Accelerated Approval Request Initiated for Lecanemab for Treatment of Alzheimer Disease
A rolling biologics license application (BLA) has been initiated for lecanemab (BAN2401; Biogen, Cambridge, MA) for the treatment of early Alzheimer disease (AD). The BLA is being submitted to the Food and Drug Administration (FDA) via the accelerated approval pathway and is primarily based on clinical data from Study 201. The Study 201 phase 2b trial results demonstrated a high degree of amyloid (Aβ) plaque lowering and consistent reduction of clinical decline.

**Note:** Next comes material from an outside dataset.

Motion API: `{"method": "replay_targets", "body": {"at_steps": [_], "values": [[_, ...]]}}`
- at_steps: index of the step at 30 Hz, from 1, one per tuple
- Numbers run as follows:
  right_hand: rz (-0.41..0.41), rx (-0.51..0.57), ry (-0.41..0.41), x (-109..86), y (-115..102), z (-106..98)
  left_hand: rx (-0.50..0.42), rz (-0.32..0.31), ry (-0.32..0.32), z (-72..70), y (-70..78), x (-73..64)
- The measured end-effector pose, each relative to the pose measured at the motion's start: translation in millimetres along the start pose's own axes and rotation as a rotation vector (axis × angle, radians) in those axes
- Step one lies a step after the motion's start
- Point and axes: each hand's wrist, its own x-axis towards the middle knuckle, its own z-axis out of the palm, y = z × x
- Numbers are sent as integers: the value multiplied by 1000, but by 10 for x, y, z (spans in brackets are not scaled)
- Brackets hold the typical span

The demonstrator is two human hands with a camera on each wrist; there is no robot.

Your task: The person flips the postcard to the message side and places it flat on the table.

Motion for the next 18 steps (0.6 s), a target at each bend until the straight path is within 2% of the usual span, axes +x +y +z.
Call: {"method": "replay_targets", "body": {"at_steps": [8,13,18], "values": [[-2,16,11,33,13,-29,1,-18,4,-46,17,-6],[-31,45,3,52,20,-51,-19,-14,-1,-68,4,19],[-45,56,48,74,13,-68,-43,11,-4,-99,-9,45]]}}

Study 201 was a proof-of-concept study in 856 participants with mild cognitive impairment (MCI) due to AD and mild AD with confirmed presence of Aβ pathology. After 18 months of treatment, 10 mg/kg biweekly lecanemab reduced brain Aβ from a baseline mean 1.37 SUVr units to a mean 0.306 SUVr units, which began as early as 3 months. Significant A reduction relative to placebo was maintained while off-treatment over a gap period.
The reduction in A correlated with slower clinical decline on AD Composite Score (ADCOMS), Clinical Dementia Rating-Sum-of-Boxes (CDR-SB), and AD Assessment Scale-Cognitive Subscale (ADAS-cog) at the treatment group and patient level. As published in Alzheimer Research and Therapy, in Study 201 there was a 64% likelihood of probability for lecanamab to improve ADCOMS scores by 25% compared with placebo. This did not meet the prespecified 80% threshold that had been prespecified, and thus was not statistically significant, however. Improvement in clinical symptoms was also observed on the CDR-SB and ADAS-cog, which were secondary endpoints.
“The Alzheimer community welcomes scientific innovation that creates more treatment options for people living with this terrible neurodegenerative disease,” said Jeffrey Cummings, MD, ScD, lecanemab manuscript author and director at the Chambers-Grundy Center for Transformative Neuroscience, University of Nevada Las Vegas. “Based on the efficacy and safety results of the Phase 2b study and preliminary results from the open-label extension study, I am optimistic about the potential lecanemab may have as a treatment choice for patients with early Alzheimer’s to ameliorate the otherwise inevitable decline they face.”
The rate of the adverse event amyloid-related imaging abnormalities-edema (ARIA-E) (ie, brain swelling) after lecanemab treatment 10 mg/kg biweekly dosing was 9.9%.